We told you earlier this season after the North Carolina State and Rutgers losses: The Wisconsin Badgers, for all their struggles on offense in games played away from the Kohl Center, had the chance to become a much better team if they developed at the defensive end of the floor. Offense might not always travel, but defense does. Defense doesn’t depend on a familiar shooting environment. Defense doesn’t depend on the lighting in the arena or the depth perception a shooter has in a given building. Defense doesn’t need the rims to be soft or the backboard to be accommodating for a shooter’s touch.
A shooter likes the feel of the ball and the way a gymnasium looks. A shooter wants to know what to expect from the rim. A shooter likes getting up in the morning and shooting in his (or her) own building. There is comfort to shooting in the place you love, the place where you spend most of your time, like a pitcher knowing what his home-ballpark pitcher’s mound feels like. Defense has nothing to do with that. Defense is about work, hustle, positioning, communication, and other components which can exist regardless of one’s visual, physical surroundings.
Basketball players with limited ceilings in terms of talent or physical capacity won’t become elite scorers, but they CAN become elite defenders. Dick Bennett enabled Wisconsin basketball fans to see this when he took the 2000 team to the Final Four. Several of Bo Ryan’s teams manifested this same reality. In 2019 — with 2020 just days away — the current iteration of Wisconsin basketball has the ability to change its season not by shooting better, but defending better.
So it was that on Saturday, the Badgers took a big step forward. They did make a lot of threes on the road, but their biggest improvement was on defense. Wisconsin — whose great 3-point shooting certainly didn’t hurt the cause against the Tennessee Volunteers — nevertheless did something it had rarely done over the past eight weeks: It held an opponent under 50 points.
Even if Wisconsin hadn’t torched the nets; even if D’Mitrik Trice hadn’t busted loose; even if Brevin Pritzl didn’t have a strong game off the bench, the Badgers might still have beaten the Vols.

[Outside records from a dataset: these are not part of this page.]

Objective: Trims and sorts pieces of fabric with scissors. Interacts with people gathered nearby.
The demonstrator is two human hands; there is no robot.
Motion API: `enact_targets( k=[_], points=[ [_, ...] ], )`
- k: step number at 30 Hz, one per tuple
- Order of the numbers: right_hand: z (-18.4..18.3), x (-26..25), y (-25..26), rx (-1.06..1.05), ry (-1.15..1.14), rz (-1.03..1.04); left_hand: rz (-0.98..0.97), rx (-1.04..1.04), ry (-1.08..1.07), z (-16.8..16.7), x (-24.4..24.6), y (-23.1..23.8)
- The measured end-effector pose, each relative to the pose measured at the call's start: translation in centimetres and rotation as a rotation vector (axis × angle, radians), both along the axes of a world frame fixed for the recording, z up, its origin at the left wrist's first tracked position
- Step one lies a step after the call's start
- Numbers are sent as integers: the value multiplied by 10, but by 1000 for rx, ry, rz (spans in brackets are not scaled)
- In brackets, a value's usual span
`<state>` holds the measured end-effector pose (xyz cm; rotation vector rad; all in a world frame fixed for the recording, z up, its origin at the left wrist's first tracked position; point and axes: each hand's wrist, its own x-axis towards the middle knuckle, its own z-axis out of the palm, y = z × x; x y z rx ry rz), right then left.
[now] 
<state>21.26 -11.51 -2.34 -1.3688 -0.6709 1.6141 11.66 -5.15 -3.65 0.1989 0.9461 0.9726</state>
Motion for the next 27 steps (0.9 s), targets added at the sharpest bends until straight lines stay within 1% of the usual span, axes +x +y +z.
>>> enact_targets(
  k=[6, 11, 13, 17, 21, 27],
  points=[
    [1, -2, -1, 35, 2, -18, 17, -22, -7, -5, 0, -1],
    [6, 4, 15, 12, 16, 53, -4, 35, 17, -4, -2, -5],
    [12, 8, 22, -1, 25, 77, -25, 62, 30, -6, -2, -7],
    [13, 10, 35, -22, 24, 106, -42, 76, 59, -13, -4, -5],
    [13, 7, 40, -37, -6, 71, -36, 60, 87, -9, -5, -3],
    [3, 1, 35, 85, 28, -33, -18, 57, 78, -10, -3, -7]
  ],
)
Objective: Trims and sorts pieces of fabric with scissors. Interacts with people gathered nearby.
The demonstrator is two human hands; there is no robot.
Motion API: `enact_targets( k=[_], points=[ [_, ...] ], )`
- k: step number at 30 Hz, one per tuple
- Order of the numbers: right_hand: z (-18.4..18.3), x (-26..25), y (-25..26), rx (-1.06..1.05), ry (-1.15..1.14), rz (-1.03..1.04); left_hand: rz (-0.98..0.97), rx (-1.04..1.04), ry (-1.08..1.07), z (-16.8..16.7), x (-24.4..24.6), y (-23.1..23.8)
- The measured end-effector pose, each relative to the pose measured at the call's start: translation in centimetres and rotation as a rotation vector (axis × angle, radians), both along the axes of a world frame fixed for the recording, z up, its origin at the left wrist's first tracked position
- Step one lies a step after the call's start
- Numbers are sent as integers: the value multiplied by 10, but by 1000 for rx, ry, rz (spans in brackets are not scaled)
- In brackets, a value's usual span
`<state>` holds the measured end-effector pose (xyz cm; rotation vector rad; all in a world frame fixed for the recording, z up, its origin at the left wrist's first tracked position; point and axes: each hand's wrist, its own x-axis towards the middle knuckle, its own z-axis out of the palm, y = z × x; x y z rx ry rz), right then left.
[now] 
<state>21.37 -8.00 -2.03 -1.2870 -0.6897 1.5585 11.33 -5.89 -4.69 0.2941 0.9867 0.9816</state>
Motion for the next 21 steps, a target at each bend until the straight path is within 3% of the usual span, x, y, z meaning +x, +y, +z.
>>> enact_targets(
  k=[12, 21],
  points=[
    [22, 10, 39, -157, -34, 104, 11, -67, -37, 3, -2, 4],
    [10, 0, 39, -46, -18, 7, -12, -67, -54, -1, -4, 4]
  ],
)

The big lesson from this game is not “When Wisconsin shoots threes well, it is very hard to beat.” That is a lesson to take from this blowout of Tennessee, but it’s not the main one. The main lesson is this: “When Wisconsin defends well, it gives itself a large margin for error.”
There will be Big Ten games — perhaps as early as this coming Friday at Ohio State — in which Wisconsin doesn’t shoot threes well and labors on offense. When those games arrive, and you know they will at some point — will UW’s defense be able to win a game in the mud, pulling out a 53-51 victory which looks ugly in the box score, but very beautiful on an NCAA Tournament nitty-gritty report on Selection Sunday?
We would all love Wisconsin to continue to play well at both ends of the floor, just like this Tennessee game, for the rest of the season. Yet, the key insight into UW’s defensive improvement is that it will enable the Badgers to win when they’re not at their best. Wisconsin — heading into Knoxville on Saturday — had generally not won games in which the offense struggled. UW received great performances from its offense in many of its victories (Marquette second half, all of the Indiana game, all of the Milwaukee game), but the losses were mostly comprised of struggle-bus showings (Saint Mary’s, Richmond, New Mexico, N.C. State; Rutgers was the exception).
Saturday’s win over Tennessee did involve great 3-point shooting, but if the Badgers can carry that defense into 2020, they will give themselves the best possible chance of returning to the NCAA Tournament.